Unveiling potential phytocompounds for Gastrointestinal Tract Disorders through integrative network pharmacology and molecular docking approaches
Abstract
Abstract
Background. The global incidence of gastrointestinal tract (GIT) disorders is rising steadily, primarily attributed to shifts in dietary habits, sedentary lifestyles, and increased exposure to environmental stressors. Modern clinical medications offer immediate cures but can negatively affect the patient’s health, posing risks such as diabetes, cardiovascular issues, and damage to parts of the gastrointestinal system. History reveals the beneficial effects of herbal therapies, which utilize plants to treat various ailments with fewer side effects. The therapeutic effects of plants remain elusive; therefore, the current study aimed to identify potential phytochemicals and disease targets through network pharmacology, docking, and molecular dynamics simulations.
Methods. GIT-related targets were mined from databases and analyzed via Cytoscape and STRING to identify common nodes, followed by GO and KEGG enrichment analyses. Molecular docking and simulations were conducted to assess the potential of compounds targeting multiple disease-related proteins.

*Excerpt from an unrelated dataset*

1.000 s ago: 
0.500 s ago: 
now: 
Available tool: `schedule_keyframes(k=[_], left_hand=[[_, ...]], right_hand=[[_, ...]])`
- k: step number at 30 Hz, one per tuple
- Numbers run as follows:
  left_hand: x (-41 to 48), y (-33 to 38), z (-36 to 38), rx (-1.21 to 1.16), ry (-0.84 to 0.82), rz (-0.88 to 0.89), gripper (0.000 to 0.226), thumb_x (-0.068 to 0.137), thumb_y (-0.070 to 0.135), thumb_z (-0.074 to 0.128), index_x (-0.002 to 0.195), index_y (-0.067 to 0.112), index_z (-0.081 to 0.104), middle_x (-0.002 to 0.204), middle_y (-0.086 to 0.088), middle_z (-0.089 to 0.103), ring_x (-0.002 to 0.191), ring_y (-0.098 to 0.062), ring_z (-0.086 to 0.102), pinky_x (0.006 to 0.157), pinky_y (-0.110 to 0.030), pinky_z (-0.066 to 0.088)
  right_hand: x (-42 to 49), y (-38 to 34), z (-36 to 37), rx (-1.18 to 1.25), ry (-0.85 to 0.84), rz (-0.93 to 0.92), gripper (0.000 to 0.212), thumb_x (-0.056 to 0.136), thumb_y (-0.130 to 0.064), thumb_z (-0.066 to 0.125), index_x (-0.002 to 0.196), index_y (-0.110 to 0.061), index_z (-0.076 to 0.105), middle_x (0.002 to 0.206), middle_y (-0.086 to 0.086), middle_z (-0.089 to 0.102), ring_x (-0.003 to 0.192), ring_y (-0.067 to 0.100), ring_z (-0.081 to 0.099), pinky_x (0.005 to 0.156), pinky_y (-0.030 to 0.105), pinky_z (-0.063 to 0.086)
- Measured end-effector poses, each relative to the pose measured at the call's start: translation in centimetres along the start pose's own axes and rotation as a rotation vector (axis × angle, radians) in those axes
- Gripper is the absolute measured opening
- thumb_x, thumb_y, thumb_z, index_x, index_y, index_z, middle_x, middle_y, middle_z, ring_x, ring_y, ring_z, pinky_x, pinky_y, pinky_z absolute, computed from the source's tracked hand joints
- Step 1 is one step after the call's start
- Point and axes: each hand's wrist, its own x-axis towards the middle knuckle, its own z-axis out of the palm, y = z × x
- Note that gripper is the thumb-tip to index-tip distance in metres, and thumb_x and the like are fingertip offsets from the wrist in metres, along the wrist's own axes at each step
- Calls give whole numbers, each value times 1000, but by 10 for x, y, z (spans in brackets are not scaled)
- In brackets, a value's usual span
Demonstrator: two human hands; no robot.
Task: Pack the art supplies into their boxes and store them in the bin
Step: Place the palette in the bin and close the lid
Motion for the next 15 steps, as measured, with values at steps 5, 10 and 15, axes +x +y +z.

Results. An intersection analysis of disease-drug targets identified 65 targets corresponding to 121 active compounds, including core targets such as TP53, EGFR, CASP3, AKT, and IL6, which have higher degree values in the Cytoscape and PPI network. Docking analyses have identified the top ten active compounds: Withaferin, Hecogenin, Camptothecin, Friedelin, Epifriedelanol, Berberine, Gedunin, Solanidine, Cucurbitacins, and Terpine, based on their binding potential to targeted proteins. The Hecogenin exhibited the least binding energy with the EGFR (-9.9 kcal/mol), while Berberine showed a binding energy of -9.2 kcal/mol with CASP3. EGFR protein also displayed high binding affinities with Cucurbitacins (-9.6 kcal/mol) and Epifriedelanol (-9.4 kcal/mol). RMSD analysis showed that EGFR-Hecogenin exhibited ~3.0 Å for Cα atoms with an average ligand fit of ~6.0 Å, whereas CASP3-Berberine displayed ~1.3 Å for Cα and an average ligand fit of ~5.0 Å.
Conclusions. ADMET analysis also indicated better absorption, metabolism, and drug-likeness of these potential compounds, particularly Berberine and Hecogenin, which may lead to the development of drugs with minimal side effects for gastrointestinal therapies.